Sources familiar with the terms of the deal tell Re/code that the investment values Tanium at $1.75 billion. That’s up from $900 million when Tanium raised $90 million from Andreessen last year.

So what does Tanium do that makes it so valuable? It’s a combination of IT security and management of large-scale corporate IT environments. It is software that can quickly — and by quickly I mean within seconds — scan and map out all the machines and devices running on a corporate network — not just PCs and servers, but also virtual machines running on those servers and embedded devices like printers. IT managers like to call these “endpoints.”

Once it maps all these endpoints, it can find out what software is running on each of them and determine quickly whether it’s in need of patching or updating. One of the biggest jobs in securing a network from attacks by hackers is making sure that every one of these endpoints has been patched with the latest software fixes.

Tanium co-founder and CTO Orion Hindawi said it’s not uncommon for a company with 100,000 computers to have a backlog of 250,000 software patches to install. “Every company has a patch management system, but they never work very well. And each of those patches fixes a known security vulnerability,” he said. “It creates a situation where you’re guaranteed to be fighting fires all the time.”

He knows a thing or two about these patch management systems.
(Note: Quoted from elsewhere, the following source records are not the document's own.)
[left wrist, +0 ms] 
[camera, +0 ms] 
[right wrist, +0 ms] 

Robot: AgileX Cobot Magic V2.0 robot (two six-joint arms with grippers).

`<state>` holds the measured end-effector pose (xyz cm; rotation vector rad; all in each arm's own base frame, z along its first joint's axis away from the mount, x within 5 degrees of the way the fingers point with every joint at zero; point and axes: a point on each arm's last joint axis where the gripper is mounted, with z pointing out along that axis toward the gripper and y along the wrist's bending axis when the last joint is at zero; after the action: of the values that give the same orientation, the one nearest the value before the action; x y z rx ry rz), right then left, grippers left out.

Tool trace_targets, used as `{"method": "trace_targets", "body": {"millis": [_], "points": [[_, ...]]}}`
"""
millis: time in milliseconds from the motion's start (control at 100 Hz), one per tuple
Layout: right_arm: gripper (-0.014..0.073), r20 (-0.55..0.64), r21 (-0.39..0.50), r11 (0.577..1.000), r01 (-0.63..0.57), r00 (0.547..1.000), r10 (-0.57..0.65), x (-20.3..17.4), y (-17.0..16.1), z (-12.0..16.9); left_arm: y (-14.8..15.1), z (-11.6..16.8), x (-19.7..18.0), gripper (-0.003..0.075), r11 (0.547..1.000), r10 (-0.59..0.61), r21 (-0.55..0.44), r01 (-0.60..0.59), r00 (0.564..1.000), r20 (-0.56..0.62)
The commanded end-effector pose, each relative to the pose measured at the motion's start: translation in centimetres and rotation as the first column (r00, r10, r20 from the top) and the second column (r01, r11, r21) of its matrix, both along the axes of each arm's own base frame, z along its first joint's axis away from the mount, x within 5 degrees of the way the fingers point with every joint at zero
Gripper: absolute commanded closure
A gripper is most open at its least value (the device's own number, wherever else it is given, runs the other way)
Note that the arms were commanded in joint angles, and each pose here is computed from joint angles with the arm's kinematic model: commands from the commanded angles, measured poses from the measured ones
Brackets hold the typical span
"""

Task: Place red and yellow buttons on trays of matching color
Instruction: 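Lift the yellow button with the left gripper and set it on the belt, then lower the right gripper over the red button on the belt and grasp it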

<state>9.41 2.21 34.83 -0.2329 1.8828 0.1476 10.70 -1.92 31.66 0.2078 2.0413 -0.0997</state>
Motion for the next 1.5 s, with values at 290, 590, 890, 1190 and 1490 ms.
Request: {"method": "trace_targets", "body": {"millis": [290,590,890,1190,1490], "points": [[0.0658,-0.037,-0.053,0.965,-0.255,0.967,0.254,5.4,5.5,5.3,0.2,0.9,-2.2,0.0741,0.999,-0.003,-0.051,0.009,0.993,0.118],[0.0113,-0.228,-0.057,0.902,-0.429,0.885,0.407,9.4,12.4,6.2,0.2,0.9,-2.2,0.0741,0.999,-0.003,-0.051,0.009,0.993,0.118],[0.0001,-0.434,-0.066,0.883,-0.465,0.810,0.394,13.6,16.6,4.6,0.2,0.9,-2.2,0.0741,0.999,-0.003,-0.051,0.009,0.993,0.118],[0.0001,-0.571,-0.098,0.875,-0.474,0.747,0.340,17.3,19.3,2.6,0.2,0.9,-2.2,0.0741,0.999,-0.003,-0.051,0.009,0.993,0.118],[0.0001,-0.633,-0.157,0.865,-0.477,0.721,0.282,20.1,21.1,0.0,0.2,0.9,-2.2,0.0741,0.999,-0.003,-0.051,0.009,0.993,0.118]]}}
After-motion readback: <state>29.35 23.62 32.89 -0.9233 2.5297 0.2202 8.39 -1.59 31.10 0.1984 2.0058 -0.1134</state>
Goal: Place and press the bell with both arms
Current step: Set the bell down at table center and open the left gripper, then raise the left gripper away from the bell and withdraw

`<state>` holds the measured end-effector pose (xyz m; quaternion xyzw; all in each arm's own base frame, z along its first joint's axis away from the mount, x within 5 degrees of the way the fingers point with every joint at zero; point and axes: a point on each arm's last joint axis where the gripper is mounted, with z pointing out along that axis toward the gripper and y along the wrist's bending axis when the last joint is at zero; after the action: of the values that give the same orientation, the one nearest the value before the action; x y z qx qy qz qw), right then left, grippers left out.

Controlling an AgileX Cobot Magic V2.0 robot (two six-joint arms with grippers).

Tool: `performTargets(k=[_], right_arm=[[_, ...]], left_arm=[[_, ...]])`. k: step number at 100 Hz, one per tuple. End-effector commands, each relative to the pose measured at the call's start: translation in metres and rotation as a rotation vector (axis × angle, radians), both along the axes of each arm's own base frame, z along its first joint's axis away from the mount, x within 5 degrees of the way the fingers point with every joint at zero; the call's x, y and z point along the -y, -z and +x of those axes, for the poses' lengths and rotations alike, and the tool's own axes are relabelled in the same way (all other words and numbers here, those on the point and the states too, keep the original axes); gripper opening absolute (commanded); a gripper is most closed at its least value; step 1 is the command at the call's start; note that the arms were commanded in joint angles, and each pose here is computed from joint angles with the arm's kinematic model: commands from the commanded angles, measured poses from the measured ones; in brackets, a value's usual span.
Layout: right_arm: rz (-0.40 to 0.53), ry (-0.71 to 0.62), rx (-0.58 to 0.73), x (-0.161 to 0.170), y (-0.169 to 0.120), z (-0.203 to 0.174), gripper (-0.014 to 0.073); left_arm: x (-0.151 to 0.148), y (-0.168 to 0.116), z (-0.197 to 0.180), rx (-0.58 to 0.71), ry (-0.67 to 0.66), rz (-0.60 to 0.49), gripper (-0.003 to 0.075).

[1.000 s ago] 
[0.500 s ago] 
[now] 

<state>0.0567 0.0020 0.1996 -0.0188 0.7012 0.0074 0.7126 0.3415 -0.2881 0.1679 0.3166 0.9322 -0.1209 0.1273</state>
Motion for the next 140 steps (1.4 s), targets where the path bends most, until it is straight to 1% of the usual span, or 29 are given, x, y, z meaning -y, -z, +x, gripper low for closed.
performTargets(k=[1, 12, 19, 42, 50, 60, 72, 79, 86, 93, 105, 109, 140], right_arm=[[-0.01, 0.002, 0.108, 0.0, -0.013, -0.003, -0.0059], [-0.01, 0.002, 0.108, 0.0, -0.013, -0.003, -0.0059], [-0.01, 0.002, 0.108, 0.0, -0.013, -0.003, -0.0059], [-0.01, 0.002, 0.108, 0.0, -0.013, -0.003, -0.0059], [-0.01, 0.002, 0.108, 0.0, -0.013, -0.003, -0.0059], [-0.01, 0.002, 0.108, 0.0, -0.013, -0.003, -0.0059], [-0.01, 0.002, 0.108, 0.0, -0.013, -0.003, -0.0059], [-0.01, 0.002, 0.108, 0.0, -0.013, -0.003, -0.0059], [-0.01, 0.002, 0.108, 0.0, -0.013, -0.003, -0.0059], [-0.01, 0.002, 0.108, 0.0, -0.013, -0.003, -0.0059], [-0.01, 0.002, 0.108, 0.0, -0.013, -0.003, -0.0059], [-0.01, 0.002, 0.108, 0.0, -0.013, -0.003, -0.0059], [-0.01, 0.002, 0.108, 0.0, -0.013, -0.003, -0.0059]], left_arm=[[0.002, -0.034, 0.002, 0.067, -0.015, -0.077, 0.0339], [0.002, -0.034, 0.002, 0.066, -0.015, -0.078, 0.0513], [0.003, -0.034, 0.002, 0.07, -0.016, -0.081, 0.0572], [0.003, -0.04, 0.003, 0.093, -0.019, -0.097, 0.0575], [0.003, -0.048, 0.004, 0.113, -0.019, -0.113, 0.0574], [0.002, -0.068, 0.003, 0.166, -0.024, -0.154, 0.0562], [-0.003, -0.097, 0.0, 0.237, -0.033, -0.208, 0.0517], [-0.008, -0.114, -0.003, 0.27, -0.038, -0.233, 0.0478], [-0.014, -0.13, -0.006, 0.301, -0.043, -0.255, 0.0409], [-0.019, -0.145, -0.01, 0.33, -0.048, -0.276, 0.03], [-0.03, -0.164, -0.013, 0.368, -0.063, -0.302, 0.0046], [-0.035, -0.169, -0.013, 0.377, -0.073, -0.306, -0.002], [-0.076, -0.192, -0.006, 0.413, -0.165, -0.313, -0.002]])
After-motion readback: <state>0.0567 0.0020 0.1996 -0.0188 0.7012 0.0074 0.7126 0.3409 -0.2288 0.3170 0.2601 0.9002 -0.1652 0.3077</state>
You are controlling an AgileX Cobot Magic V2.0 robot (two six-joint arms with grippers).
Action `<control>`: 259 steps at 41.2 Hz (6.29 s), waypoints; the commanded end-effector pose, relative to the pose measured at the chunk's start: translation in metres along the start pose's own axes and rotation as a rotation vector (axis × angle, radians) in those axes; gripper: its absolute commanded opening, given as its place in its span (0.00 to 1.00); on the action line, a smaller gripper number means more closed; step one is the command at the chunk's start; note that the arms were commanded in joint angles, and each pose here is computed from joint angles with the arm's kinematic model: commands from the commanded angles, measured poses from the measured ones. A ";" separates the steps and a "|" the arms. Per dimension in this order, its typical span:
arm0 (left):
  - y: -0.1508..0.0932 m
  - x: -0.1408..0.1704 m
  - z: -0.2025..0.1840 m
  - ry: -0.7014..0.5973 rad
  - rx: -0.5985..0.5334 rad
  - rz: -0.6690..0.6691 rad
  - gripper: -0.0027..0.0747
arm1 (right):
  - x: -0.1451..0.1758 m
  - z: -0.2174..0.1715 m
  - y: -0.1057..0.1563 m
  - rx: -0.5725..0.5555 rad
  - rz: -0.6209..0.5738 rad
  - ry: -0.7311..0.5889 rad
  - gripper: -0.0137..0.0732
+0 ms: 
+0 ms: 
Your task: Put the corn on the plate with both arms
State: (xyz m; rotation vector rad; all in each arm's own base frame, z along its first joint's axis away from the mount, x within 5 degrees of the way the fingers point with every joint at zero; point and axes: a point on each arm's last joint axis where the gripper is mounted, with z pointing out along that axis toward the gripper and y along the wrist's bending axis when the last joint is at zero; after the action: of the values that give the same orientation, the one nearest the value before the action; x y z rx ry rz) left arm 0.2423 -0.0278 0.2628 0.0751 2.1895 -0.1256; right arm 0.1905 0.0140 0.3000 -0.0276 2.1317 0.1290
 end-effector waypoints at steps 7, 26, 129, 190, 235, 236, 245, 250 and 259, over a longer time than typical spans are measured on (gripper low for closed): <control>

His first company was one of them: BigFix was a software firm that specialized in automating software updates for PCs and other systems. He started it in 1997 and by 2010 had sold it to IBM in a deal that was said at the time to be worth about $400 million. It’s now a product known as IBM Endpoint Manager.

Sinofsky announced the deal in a blog post. He writes that once a security breach becomes known, the most important job in the hours and days that follow is to figure out how many systems are affected by the breach and shut them down so that the problem doesn’t spread and give attackers further access to a network, and the traditional tools used to do that aren’t up to snuff in an age of sophisticated attacks. “Systems management is now an integral part of incident detection and response,” he writes. “Conversely, security and protection require full knowledge and control of endpoints. Neither set of existing tools deployed in most environments is up to the task.

Hindawi says he has turned away investment offers from other firms, and also said he doesn’t actually need the money that Andreessen is bringing in the door. “We’ve been profitable since 2012,” he said. Tanium has already been deployed to some 10 million endpoints at large companies, and at several federal agencies including branches of the Defense Department. Some customers are using it to manage networks of hundreds of thousands of systems. “The reason we’re taking the money is not because we need to spend it today. We’ve grown bookings and billing and headcount by about four times in the last year.”

The money he said, will be used to spearhead international growth. Tanium has mostly done business inside the U.S. A few early salespeople have shown it to customers in Europe and Asia, and it was clear right away there was a lot of potential business. “What we’re seeing in countries like Japan is just obscene,” Hindawi said. “It would be negligent for us not to chase it.”